Task goal | Restate each entry below without changing a word.

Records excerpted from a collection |
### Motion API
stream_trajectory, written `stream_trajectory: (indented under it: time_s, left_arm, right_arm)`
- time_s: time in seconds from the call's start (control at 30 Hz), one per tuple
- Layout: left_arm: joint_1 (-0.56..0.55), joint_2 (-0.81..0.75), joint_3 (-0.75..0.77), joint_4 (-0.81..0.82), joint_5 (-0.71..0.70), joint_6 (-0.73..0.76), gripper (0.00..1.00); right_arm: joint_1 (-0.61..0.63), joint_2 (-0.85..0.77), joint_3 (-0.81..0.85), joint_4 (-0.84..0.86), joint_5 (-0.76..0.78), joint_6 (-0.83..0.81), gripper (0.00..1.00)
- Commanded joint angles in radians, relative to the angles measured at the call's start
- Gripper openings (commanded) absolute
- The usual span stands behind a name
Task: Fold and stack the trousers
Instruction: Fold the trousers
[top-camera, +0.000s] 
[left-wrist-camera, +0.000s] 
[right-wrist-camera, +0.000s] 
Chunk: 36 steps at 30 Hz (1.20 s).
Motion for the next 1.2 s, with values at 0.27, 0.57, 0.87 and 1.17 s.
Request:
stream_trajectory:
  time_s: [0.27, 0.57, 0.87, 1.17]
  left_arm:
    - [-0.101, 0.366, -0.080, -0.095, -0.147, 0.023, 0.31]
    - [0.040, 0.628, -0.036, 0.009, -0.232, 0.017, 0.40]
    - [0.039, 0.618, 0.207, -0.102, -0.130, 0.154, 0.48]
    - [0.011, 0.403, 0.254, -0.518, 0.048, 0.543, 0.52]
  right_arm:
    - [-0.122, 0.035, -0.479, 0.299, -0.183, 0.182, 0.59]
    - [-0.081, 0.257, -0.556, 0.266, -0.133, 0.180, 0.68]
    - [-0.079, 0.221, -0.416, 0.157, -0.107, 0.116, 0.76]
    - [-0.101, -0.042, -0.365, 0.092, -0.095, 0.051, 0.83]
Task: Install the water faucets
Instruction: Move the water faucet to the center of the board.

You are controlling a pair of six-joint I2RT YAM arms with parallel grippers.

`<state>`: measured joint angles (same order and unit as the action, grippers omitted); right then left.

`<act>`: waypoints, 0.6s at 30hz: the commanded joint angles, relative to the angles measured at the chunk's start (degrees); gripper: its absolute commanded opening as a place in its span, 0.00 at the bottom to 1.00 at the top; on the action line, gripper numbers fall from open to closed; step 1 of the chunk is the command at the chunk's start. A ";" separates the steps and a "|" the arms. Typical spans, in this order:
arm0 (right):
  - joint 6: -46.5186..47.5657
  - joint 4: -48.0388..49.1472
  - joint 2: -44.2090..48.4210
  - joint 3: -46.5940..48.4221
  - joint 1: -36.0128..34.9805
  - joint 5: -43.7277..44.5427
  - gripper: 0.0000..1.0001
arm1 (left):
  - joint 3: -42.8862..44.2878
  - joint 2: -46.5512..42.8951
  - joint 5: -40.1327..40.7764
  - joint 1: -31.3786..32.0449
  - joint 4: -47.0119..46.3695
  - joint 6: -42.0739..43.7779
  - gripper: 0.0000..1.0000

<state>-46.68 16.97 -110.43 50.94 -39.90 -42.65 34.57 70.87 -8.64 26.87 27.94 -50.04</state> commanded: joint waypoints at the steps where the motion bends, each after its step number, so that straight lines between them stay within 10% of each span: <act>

Exercise result |
### Motion API
stream_trajectory, written `stream_trajectory: (indented under it: time_s, left_arm, right_arm)`
- time_s: time in seconds from the call's start (control at 30 Hz), one per tuple
- Layout: left_arm: joint_1 (-0.56..0.55), joint_2 (-0.81..0.75), joint_3 (-0.75..0.77), joint_4 (-0.81..0.82), joint_5 (-0.71..0.70), joint_6 (-0.73..0.76), gripper (0.00..1.00); right_arm: joint_1 (-0.61..0.63), joint_2 (-0.85..0.77), joint_3 (-0.81..0.85), joint_4 (-0.84..0.86), joint_5 (-0.76..0.78), joint_6 (-0.83..0.81), gripper (0.00..1.00)
- Commanded joint angles in radians, relative to the angles measured at the call's start
- Gripper openings (commanded) absolute
- The usual span stands behind a name
Task: Fold and stack the trousers
Instruction: Fold the trousers
[top-camera, +0.000s] 
[left-wrist-camera, +0.000s] 
[right-wrist-camera, +0.000s] 
Chunk: 36 steps at 30 Hz (1.20 s).
Motion for the next 1.2 s, with values at 0.27, 0.57, 0.87 and 1.17 s.
Request:
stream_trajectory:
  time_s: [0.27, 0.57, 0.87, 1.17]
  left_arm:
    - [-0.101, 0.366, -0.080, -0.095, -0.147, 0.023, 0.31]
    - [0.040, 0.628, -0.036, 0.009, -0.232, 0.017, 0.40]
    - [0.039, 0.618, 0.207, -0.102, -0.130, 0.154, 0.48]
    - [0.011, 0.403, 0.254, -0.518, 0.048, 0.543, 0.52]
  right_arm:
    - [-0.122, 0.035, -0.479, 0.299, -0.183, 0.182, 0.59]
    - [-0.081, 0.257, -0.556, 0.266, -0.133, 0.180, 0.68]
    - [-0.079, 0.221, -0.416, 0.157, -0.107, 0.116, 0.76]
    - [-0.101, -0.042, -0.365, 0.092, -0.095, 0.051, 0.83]
Task: Install the water faucets
Instruction: Move the water faucet to the center of the board.

You are controlling a pair of six-joint I2RT YAM arms with parallel grippers.

`<state>`: measured joint angles (same order and unit as the action, grippers omitted); right then left.

`<act>`: waypoints, 0.6s at 30hz: the commanded joint angles, relative to the angles measured at the chunk's start (degrees); gripper: its absolute commanded opening as a place in its span, 0.00 at the bottom to 1.00 at the top; on the action line, gripper numbers fall from open to closed; step 1 of the chunk is the command at the chunk's start. A ";" separates the steps and a "|" the arms. Typical spans, in this order:
arm0 (right):
  - joint 6: -46.5186..47.5657
  - joint 4: -48.0388..49.1472
  - joint 2: -44.2090..48.4210
  - joint 3: -46.5940..48.4221
  - joint 1: -36.0128..34.9805
  - joint 5: -43.7277..44.5427
  - gripper: 0.0000..1.0001
arm1 (left):
  - joint 3: -42.8862..44.2878
  - joint 2: -46.5512..42.8951
  - joint 5: -40.1327..40.7764
  - joint 1: -31.3786..32.0449
  - joint 4: -47.0119..46.3695
  - joint 6: -42.0739..43.7779
  - gripper: 0.0000..1.0000

<state>-46.68 16.97 -110.43 50.94 -39.90 -42.65 34.57 70.87 -8.64 26.87 27.94 -50.04</state> commanded: joint waypoints at the steps where the motion bends, each after its step number, so that straight lines between them stay within 10% of each span: <act>

With that, the exercise is finished.